Other privacy and security considerations
Ivacy uses a mix of bare metal and shared virtual server instances, but is happy to provide a list of which ones are which so that customers can make an informed choice about which servers they want to use. All DNS queries are handled in-house by Ivacy’s own DNS servers.
Not so rosy is the extensive tracking performed by the Ivacy website (including the use of Google Analytics), although this does not have any effect on the privacy of VPN sessions.
The only obfuscation technology offered by Ivacy is OpenVPN port selection in Windows and Android. We presume the TCP setting uses port 443 to emulate regular HTTPS traffic. This form of obfuscation is quite easily defeated, but can nevertheless be effective in many situations.
As already noted, we discovered no IP leaks whatsoever when using any of Ivacy’s software.

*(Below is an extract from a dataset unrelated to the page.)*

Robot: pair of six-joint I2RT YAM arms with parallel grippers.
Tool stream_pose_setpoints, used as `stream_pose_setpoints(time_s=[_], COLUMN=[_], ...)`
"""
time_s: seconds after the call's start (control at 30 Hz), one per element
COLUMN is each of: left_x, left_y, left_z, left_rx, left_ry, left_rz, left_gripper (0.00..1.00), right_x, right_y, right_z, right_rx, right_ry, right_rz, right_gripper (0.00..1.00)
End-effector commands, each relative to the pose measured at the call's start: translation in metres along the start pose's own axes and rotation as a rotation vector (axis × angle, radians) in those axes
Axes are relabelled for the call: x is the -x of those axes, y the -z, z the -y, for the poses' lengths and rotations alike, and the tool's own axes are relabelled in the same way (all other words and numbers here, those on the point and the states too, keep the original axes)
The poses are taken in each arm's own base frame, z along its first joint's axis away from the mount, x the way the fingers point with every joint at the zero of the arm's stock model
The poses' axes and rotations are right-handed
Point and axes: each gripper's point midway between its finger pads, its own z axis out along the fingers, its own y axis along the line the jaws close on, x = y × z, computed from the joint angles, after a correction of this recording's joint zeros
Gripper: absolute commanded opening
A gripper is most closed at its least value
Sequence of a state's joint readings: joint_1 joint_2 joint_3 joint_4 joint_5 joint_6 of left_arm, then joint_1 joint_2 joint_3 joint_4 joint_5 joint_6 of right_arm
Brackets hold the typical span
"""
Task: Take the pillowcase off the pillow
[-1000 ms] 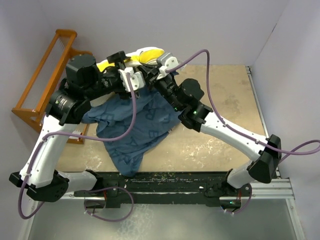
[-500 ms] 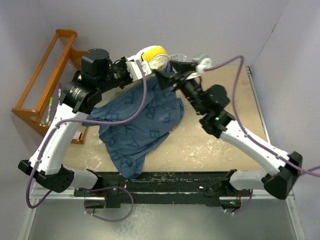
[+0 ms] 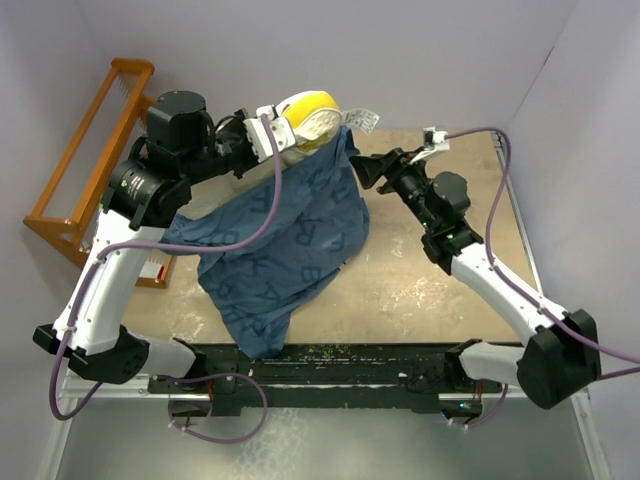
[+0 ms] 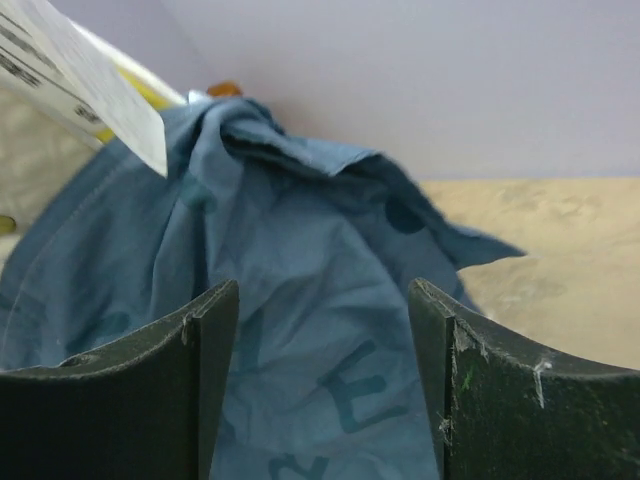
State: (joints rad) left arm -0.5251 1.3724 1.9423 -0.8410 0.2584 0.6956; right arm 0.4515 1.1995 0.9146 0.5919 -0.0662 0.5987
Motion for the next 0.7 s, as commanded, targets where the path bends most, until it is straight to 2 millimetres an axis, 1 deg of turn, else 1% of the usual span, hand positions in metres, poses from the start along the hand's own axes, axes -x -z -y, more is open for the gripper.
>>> stream_pose_setpoints(time_s=[0.0,0.1,0.17,0.2,0.27,0.3,0.4,0.43,0.47,0.57,0.6,0.63,0.67], left_x=[0.035,0.036,0.038,0.040,0.044,0.047,0.055,0.058,0.061,0.071,0.074,0.077,0.081], left_y=[0.018,0.020,0.021,0.022,0.025,0.027,0.034,0.037,0.039,0.048,0.050,0.053,0.055], left_z=[-0.014,-0.013,-0.013,-0.014,-0.016,-0.017,-0.025,-0.028,-0.031,-0.037,-0.039,-0.041,-0.043], left_rx=[0.049,0.048,0.047,0.049,0.057,0.061,0.089,0.103,0.114,0.139,0.144,0.150,0.156], left_ry=[-0.026,-0.029,-0.032,-0.033,-0.038,-0.041,-0.054,-0.059,-0.065,-0.079,-0.080,-0.082,-0.084], left_rz=[0.114,0.118,0.126,0.131,0.142,0.148,0.166,0.173,0.179,0.205,0.213,0.220,0.227], left_gripper=[0.00,0.00,0.00,0.00,0.00,0.00,0.00,0.00,0.00,0.00,0.00,0.00,0.00], right_x=[0.016,0.008,0.014,0.012,0.003,0.000,-0.012,-0.012,-0.023,-0.046,-0.053,-0.059,-0.064], right_y=[-0.009,-0.016,-0.023,-0.027,-0.032,-0.034,-0.038,-0.039,-0.037,-0.033,-0.031,-0.028,-0.024], right_z=[-0.052,-0.053,-0.056,-0.053,-0.046,-0.044,-0.031,-0.027,-0.016,0.004,0.012,0.021,0.029], right_rx=[0.242,0.262,0.272,0.267,0.251,0.250,0.213,0.195,0.164,0.109,0.080,0.050,0.024], right_ry=[-0.076,-0.096,-0.098,-0.099,-0.108,-0.112,-0.123,-0.123,-0.125,-0.098,-0.085,-0.082,-0.081], right_rz=[-0.004,-0.025,-0.014,-0.016,-0.035,-0.038,-0.050,-0.044,-0.062,-0.108,-0.120,-0.125,-0.126], right_gripper=[0.69,0.68,0.64,0.62,0.57,0.52,0.32,0.27,0.24,0.18,0.12,0.04,0.00])
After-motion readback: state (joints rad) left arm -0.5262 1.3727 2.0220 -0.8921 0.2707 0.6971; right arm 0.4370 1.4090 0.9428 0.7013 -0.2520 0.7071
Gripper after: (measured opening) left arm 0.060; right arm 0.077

Ivacy has been around for years, but has only recently managed to break out of PureVPN's shadow. In addition to becoming its own service, Ivacy is now one of the most impressive VPN providers on the market. It's incredibly fast, secure, privacy-friendly, cheap (if you buy an annual subscription or longer), and offers great 24/7 support and a no-quibble 30-day guarantee.
We'd prefer to see less website tracking, but otherwise, Ivacy is an excellent service.